Era Walisongo (Sembilan Wali Allah) adalah era berakhirnya dominasi Hindu-Budha dalam budaya Nusantara untuk digantikan dengan kebudayaan Islam. Walisongo adalah simbol penyebaran Islam di Indonesia, khususnya di Jawa peranan Walisongo sangat besar dalam mendirikan kerajaan Islam di Jawa.

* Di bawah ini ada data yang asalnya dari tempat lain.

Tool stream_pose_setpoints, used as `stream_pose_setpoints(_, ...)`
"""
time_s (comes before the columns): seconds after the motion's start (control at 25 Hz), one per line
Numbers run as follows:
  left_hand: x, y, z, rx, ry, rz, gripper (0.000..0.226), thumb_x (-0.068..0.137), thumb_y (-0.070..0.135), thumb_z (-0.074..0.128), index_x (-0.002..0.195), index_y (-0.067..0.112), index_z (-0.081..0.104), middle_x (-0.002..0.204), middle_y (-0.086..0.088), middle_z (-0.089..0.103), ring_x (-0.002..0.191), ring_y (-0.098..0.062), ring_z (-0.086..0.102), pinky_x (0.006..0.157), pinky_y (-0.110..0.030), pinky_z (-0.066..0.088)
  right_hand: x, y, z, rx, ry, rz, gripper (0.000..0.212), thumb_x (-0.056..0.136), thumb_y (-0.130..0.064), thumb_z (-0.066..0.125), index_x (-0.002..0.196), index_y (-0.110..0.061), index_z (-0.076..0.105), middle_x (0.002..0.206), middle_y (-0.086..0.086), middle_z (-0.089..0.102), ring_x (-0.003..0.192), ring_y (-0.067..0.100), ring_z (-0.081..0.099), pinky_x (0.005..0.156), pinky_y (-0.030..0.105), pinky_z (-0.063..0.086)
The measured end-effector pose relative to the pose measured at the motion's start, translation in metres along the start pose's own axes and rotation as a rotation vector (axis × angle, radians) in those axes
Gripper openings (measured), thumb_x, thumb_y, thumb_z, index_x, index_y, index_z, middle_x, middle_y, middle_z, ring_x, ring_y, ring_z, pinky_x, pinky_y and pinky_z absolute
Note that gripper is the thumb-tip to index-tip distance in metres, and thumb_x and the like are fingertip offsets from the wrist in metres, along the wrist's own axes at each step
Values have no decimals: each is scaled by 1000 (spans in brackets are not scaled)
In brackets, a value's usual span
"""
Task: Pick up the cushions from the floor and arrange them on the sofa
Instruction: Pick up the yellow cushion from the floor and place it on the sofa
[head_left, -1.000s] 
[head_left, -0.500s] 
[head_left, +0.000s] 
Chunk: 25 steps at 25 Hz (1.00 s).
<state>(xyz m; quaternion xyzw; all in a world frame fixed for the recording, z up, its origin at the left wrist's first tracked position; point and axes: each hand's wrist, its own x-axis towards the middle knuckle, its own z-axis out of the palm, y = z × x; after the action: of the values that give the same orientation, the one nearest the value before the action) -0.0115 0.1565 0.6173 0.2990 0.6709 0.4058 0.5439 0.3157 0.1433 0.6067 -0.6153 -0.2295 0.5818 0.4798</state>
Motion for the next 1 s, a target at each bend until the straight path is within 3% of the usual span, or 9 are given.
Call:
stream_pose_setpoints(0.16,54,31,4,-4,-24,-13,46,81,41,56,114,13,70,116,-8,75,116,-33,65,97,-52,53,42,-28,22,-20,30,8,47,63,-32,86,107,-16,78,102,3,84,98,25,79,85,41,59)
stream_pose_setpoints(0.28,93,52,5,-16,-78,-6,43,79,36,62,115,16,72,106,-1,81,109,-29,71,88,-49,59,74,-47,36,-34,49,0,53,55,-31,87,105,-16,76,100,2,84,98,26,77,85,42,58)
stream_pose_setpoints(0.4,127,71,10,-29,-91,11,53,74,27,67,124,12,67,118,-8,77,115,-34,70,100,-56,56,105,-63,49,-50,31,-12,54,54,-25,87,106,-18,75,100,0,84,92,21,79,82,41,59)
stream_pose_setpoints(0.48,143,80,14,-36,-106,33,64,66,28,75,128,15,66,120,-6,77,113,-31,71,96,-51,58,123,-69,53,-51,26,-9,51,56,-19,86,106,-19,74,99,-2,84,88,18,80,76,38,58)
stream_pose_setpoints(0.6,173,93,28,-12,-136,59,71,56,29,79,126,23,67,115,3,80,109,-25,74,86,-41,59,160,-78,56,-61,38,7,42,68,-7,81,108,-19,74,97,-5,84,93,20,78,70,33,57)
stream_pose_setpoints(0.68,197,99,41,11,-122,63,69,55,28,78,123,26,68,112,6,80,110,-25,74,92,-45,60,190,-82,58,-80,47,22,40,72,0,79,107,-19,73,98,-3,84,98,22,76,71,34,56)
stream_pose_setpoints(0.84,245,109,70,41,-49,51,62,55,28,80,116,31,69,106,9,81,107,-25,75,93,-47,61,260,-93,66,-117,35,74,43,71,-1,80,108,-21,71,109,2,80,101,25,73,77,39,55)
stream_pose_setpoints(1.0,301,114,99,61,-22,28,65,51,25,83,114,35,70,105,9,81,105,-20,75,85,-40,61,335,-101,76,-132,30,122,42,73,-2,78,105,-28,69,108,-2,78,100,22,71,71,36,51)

Di pulau Jawa, penyebaran agama Islam dilakukan oleh Walisongo. Wali ialah orang yang sudah mencapai tingkatan tertentu dalam mendekatkan diri kepada Allah. Dengan usaha dakwah mereka, para wali ini kemudian mendapatkan posisi strategis di kalangan istana. Merekalah orang yang memberikan pengesahan atas sah tidaknya seseorang naik tahta sekaligus penasihat sultan.

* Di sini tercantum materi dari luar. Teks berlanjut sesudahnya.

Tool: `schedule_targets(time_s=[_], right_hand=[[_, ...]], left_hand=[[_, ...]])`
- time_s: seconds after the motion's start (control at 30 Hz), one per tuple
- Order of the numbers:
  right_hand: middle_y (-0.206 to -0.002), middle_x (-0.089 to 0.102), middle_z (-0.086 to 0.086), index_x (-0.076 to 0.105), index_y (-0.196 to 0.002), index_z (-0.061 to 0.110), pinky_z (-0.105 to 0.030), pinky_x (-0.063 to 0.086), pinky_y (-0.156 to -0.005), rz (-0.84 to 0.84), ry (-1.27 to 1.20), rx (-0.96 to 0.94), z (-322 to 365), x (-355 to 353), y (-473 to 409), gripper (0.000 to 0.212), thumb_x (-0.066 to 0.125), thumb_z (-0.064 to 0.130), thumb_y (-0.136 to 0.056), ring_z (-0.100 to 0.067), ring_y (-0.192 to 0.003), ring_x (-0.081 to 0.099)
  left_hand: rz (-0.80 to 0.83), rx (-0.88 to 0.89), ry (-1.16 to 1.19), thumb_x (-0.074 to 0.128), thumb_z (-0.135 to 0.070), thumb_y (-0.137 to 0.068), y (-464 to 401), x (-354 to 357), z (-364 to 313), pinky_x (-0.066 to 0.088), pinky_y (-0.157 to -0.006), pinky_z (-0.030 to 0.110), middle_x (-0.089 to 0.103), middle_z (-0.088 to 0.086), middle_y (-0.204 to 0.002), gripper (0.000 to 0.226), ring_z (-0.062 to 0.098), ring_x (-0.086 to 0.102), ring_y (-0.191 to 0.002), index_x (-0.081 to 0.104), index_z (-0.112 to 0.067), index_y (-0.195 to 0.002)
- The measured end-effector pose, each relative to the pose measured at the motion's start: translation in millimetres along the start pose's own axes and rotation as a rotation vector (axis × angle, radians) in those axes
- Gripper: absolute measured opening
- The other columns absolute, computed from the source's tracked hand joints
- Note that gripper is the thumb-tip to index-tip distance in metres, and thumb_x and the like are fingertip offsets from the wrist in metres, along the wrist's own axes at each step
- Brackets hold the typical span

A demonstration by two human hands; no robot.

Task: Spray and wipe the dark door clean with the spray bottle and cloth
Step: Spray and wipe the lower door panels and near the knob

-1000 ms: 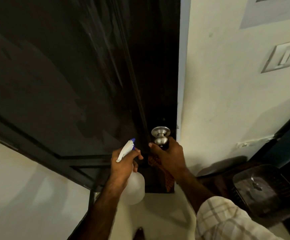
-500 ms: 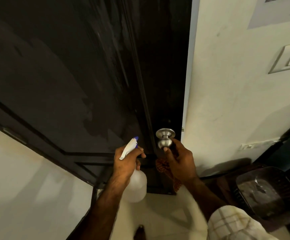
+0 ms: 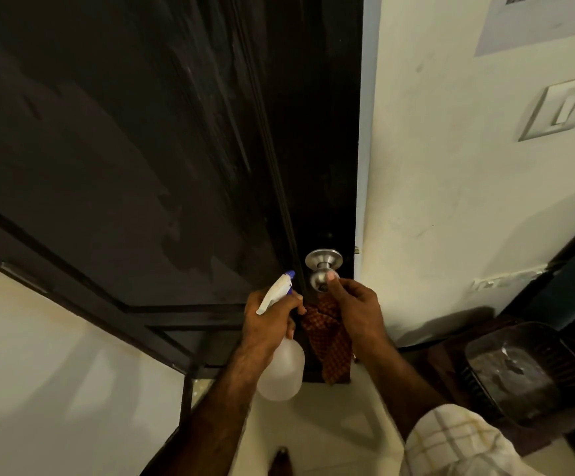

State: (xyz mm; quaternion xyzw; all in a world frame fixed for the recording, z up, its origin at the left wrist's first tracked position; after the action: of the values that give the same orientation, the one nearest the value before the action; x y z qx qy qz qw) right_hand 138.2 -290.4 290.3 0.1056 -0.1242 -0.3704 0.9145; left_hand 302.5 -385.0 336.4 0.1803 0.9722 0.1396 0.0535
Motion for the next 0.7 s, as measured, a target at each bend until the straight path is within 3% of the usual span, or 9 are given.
schedule_targets(time_s=[0.1,0.3,0.47,0.6,0.7], right_hand=[[-0.102,0.082,0.002,0.077,-0.118,0.021,-0.045,0.061,-0.093,0.01,-0.023,0.102,-8.3,11.6,-4.2,0.048,0.066,0.063,-0.096,-0.021,-0.1,0.078],[-0.098,0.082,0.001,0.077,-0.12,0.019,-0.043,0.06,-0.094,-0.041,-0.061,0.14,0.9,13.1,-18.6,0.044,0.065,0.056,-0.099,-0.022,-0.1,0.077],[-0.099,0.081,-0.009,0.079,-0.112,0.012,-0.03,0.059,-0.075,-0.074,-0.078,0.133,18.4,17.2,-46.2,0.039,0.067,0.048,-0.101,-0.024,-0.095,0.077],[-0.096,0.082,-0.008,0.081,-0.108,0.013,-0.047,0.062,-0.096,-0.121,-0.039,0.157,22.1,21.3,-74.4,0.047,0.073,0.057,-0.095,-0.03,-0.098,0.077],[-0.093,0.082,-0.006,0.082,-0.104,0.016,-0.052,0.061,-0.098,-0.146,-0.022,0.165,22.6,24.7,-95.8,0.052,0.075,0.065,-0.089,-0.031,-0.096,0.077]], left_hand=[[0.006,0.0,0.018,0.074,-0.007,-0.094,-2.5,-0.2,-1.3,0.042,-0.044,0.028,0.073,0.011,-0.076,0.027,0.017,0.051,-0.046,0.06,-0.014,-0.116],[0.025,0.019,0.033,0.072,-0.004,-0.095,-14.4,-0.9,-9.2,0.041,-0.048,0.029,0.072,0.011,-0.074,0.025,0.018,0.052,-0.049,0.058,-0.024,-0.102],[0.024,0.008,0.013,0.072,-0.006,-0.095,-29.8,-2.8,-11.1,0.041,-0.047,0.029,0.073,0.012,-0.074,0.024,0.017,0.051,-0.046,0.062,-0.013,-0.115],[0.014,0.005,0.001,0.073,-0.007,-0.093,-47.0,-2.2,-18.6,0.04,-0.045,0.029,0.073,0.014,-0.075,0.024,0.02,0.05,-0.046,0.062,-0.01,-0.114],[0.018,0.023,-0.014,0.072,-0.005,-0.092,-62.3,-0.9,-31.4,0.039,-0.041,0.027,0.072,0.014,-0.072,0.022,0.018,0.047,-0.04,0.063,-0.005,-0.112]])
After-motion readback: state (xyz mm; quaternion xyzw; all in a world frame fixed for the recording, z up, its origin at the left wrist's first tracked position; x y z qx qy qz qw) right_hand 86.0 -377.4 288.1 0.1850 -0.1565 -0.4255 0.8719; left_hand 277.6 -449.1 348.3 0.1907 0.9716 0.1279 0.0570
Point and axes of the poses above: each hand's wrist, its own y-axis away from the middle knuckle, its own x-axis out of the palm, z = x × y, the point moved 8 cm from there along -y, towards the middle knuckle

Karena dekat dengan kalangan istana, mereka kemudian diberi gelar sunan alias susuhunan (yang dijunjung tinggi).
Kesembilan wali tersebut adalah sebagai berikut:
1.      Sunan Gresik (Maulana Malik Ibrahim). Inilah wali yang pertama datang ke Tanah Jawa pada abad ke-13 dan menyiarkan Islam di sekitar Gresik, Jawa Timur. Dimakamkan di Gresik, Jawa Timur.

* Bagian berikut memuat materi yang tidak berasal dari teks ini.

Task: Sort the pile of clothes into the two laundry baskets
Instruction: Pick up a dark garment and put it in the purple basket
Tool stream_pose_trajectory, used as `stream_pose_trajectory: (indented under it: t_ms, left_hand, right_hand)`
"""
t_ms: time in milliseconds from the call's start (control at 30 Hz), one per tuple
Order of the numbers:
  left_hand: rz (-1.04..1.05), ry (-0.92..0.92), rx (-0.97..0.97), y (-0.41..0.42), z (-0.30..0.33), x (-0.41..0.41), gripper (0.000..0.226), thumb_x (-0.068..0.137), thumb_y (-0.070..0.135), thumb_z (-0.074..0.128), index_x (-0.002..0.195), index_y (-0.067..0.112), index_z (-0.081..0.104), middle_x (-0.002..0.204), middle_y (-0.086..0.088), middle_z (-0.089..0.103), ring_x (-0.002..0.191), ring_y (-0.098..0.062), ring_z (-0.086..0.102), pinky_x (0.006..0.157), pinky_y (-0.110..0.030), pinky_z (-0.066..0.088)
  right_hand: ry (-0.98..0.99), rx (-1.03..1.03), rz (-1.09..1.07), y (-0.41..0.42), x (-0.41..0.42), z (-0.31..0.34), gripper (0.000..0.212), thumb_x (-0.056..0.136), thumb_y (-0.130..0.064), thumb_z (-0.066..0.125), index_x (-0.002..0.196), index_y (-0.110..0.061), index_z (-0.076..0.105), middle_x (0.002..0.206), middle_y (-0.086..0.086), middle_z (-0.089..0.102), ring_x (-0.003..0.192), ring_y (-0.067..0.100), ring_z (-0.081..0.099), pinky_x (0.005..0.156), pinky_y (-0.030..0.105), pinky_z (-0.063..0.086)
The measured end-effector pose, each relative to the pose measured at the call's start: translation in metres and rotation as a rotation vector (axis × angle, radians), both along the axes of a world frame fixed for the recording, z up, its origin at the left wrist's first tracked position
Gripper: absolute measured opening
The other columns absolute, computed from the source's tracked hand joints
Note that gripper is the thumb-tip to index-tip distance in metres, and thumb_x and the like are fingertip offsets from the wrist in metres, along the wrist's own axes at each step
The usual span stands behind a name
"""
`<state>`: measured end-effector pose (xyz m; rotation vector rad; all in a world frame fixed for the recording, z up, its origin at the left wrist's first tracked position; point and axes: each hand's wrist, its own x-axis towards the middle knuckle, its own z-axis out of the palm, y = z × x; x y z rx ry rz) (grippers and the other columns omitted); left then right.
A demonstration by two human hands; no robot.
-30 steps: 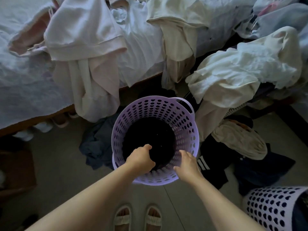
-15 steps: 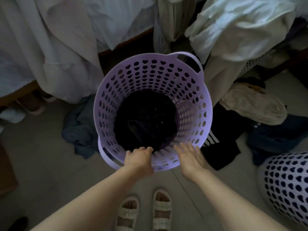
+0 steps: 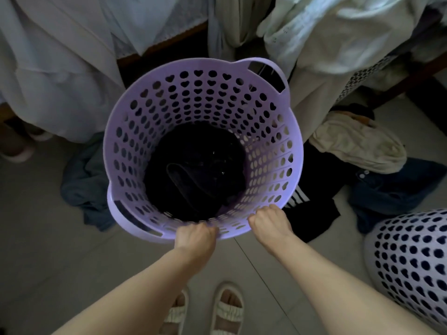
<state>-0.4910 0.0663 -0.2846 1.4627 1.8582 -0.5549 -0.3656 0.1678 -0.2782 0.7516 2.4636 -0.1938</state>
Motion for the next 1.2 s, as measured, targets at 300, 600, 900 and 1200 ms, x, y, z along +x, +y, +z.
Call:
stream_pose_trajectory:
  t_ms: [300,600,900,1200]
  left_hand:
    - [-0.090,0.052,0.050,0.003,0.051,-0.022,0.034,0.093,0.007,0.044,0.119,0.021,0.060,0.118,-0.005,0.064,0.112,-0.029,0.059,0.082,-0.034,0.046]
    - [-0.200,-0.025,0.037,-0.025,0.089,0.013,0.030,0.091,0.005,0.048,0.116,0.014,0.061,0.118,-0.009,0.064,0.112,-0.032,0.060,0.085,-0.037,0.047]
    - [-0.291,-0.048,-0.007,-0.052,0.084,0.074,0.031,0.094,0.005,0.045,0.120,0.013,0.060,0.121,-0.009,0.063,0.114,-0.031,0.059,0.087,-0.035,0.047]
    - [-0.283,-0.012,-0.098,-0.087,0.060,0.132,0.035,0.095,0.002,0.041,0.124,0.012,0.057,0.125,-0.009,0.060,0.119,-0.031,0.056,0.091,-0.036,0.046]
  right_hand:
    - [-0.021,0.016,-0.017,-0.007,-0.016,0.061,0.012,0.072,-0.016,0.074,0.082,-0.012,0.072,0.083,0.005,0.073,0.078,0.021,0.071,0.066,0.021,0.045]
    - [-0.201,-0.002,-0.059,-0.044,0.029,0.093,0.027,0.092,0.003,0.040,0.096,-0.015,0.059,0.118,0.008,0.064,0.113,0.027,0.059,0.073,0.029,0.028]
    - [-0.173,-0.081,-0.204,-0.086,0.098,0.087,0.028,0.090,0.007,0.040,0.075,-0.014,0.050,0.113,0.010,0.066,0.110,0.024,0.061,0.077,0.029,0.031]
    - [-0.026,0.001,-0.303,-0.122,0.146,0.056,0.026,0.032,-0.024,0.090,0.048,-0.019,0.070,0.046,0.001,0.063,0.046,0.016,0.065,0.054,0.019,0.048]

2.      Sunan Ampel (Raden Rahmat). Menyiarkan Islam di Ampel, Surabaya, Jawa Timur. Beliau merupakan perancang pembangunan Masjid Demak.
3.      Sunan Drajad (Syarifudin). Beliau adalah wali sekaligus anak dari Sunan Ampel. Menyiarkan agama di sekitar Surabaya. Ia dikenal sebagai seorang sunan yang sangat berjiwa sosial.
4.      Sunan Bonang (Makdum Ibrahim). Beliau juga anak dari Sunan Ampel. Menyiarkan Islam di Tuban, Lasem, dan Rembang. Beliau terkenal sangat bijaksana.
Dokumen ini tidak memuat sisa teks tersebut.